» **WORK TASK**
Could you transcribe all of the data exactly and skip any pictures?

DATA EXTRACT section start

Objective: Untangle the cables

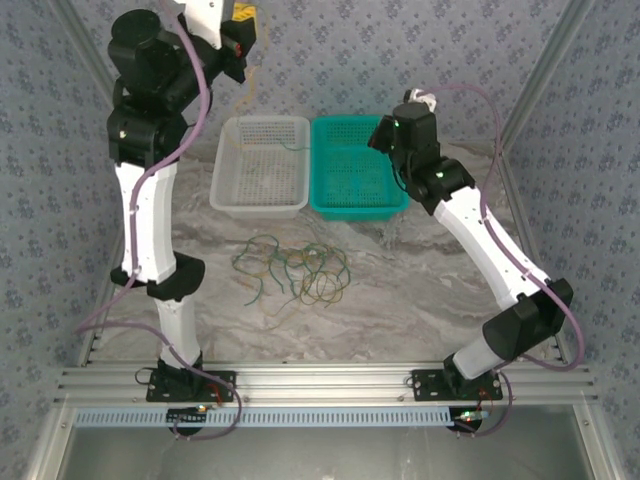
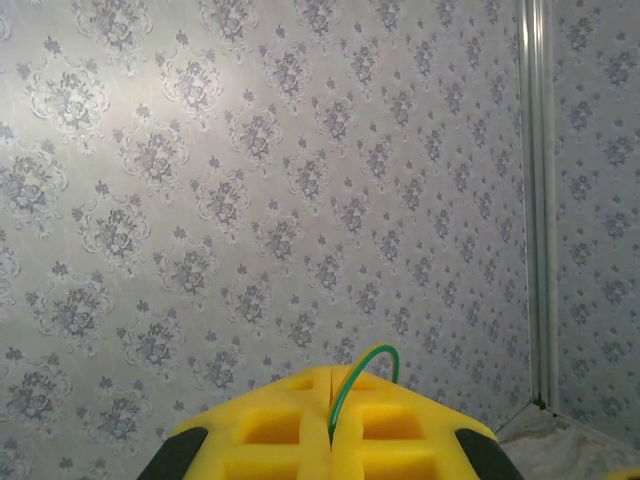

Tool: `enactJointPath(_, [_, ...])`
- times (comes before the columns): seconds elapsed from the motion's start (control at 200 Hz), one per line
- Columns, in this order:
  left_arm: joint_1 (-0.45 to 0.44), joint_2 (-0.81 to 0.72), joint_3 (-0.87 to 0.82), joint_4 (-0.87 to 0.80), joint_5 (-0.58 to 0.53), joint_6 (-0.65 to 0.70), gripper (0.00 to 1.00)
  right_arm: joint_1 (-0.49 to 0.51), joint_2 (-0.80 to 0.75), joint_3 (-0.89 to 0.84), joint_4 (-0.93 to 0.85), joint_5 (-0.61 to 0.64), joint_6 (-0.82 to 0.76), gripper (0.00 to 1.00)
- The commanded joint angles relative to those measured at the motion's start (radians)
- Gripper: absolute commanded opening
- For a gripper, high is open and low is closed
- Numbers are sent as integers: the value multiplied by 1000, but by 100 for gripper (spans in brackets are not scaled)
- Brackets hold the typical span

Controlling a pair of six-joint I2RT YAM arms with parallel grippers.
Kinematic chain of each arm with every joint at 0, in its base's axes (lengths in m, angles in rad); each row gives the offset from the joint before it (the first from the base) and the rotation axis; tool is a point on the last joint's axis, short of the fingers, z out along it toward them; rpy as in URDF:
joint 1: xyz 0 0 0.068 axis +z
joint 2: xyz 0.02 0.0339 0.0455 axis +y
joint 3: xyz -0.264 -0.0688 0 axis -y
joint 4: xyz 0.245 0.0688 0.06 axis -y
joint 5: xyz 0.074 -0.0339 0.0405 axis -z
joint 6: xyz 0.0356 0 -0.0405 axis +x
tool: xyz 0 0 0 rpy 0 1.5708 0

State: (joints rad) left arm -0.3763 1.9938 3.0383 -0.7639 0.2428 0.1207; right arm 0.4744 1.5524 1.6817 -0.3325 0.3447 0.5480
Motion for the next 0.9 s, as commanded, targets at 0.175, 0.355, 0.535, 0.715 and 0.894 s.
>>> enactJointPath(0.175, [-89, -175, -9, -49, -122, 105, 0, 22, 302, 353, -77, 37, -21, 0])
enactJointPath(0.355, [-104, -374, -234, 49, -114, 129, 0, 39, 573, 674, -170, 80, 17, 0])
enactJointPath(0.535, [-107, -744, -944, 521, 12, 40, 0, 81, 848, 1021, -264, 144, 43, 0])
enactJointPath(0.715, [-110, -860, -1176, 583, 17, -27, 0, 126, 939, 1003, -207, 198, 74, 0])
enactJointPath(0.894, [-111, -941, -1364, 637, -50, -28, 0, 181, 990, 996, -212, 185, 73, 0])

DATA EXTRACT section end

» **PROBLEM SOLUTION**
Objective: Untangle the cables


Tool: `enactJointPath(_, [_, ...])`
- times (comes before the columns): seconds elapsed from the motion's start (control at 200 Hz), one per line
- Columns, in this order:
  left_arm: joint_1 (-0.45 to 0.44), joint_2 (-0.81 to 0.72), joint_3 (-0.87 to 0.82), joint_4 (-0.87 to 0.80), joint_5 (-0.58 to 0.53), joint_6 (-0.65 to 0.70), gripper (0.00 to 1.00)
  right_arm: joint_1 (-0.49 to 0.51), joint_2 (-0.80 to 0.75), joint_3 (-0.89 to 0.84), joint_4 (-0.93 to 0.85), joint_5 (-0.61 to 0.64), joint_6 (-0.82 to 0.76), gripper (0.00 to 1.00)
- The commanded joint angles relative to those measured at the motion's start (radians)
- Gripper: absolute commanded opening
- For a gripper, high is open and low is closed
- Numbers are sent as integers: the value multiplied by 1000, but by 100 for gripper (spans in brackets are not scaled)
- Brackets hold the typical span

Controlling a pair of six-joint I2RT YAM arms with parallel grippers.
Kinematic chain of each arm with every joint at 0, in its base's axes (lengths in m, angles in rad); each row gives the offset from the joint before it (the first from the base) and the rotation axis; tool is a point on the last joint's axis, short of the fingers, z out along it toward them; rpy as in URDF:
joint 1: xyz 0 0 0.068 axis +z
joint 2: xyz 0.02 0.0339 0.0455 axis +y
joint 3: xyz -0.264 -0.0688 0 axis -y
joint 4: xyz 0.245 0.0688 0.06 axis -y
joint 5: xyz 0.074 -0.0339 0.0405 axis -z
joint 6: xyz 0.0356 0 -0.0405 axis +x
tool: xyz 0 0 0 rpy 0 1.5708 0

State: (joints rad) left arm -0.3763 1.9938 3.0383 -0.7639 0.2428 0.1207; right arm 0.4744 1.5524 1.6817 -0.3325 0.3447 0.5480
Motion for the next 0.9 s, as commanded, targets at 0.175, 0.355, 0.535, 0.715 and 0.894 s.
>>> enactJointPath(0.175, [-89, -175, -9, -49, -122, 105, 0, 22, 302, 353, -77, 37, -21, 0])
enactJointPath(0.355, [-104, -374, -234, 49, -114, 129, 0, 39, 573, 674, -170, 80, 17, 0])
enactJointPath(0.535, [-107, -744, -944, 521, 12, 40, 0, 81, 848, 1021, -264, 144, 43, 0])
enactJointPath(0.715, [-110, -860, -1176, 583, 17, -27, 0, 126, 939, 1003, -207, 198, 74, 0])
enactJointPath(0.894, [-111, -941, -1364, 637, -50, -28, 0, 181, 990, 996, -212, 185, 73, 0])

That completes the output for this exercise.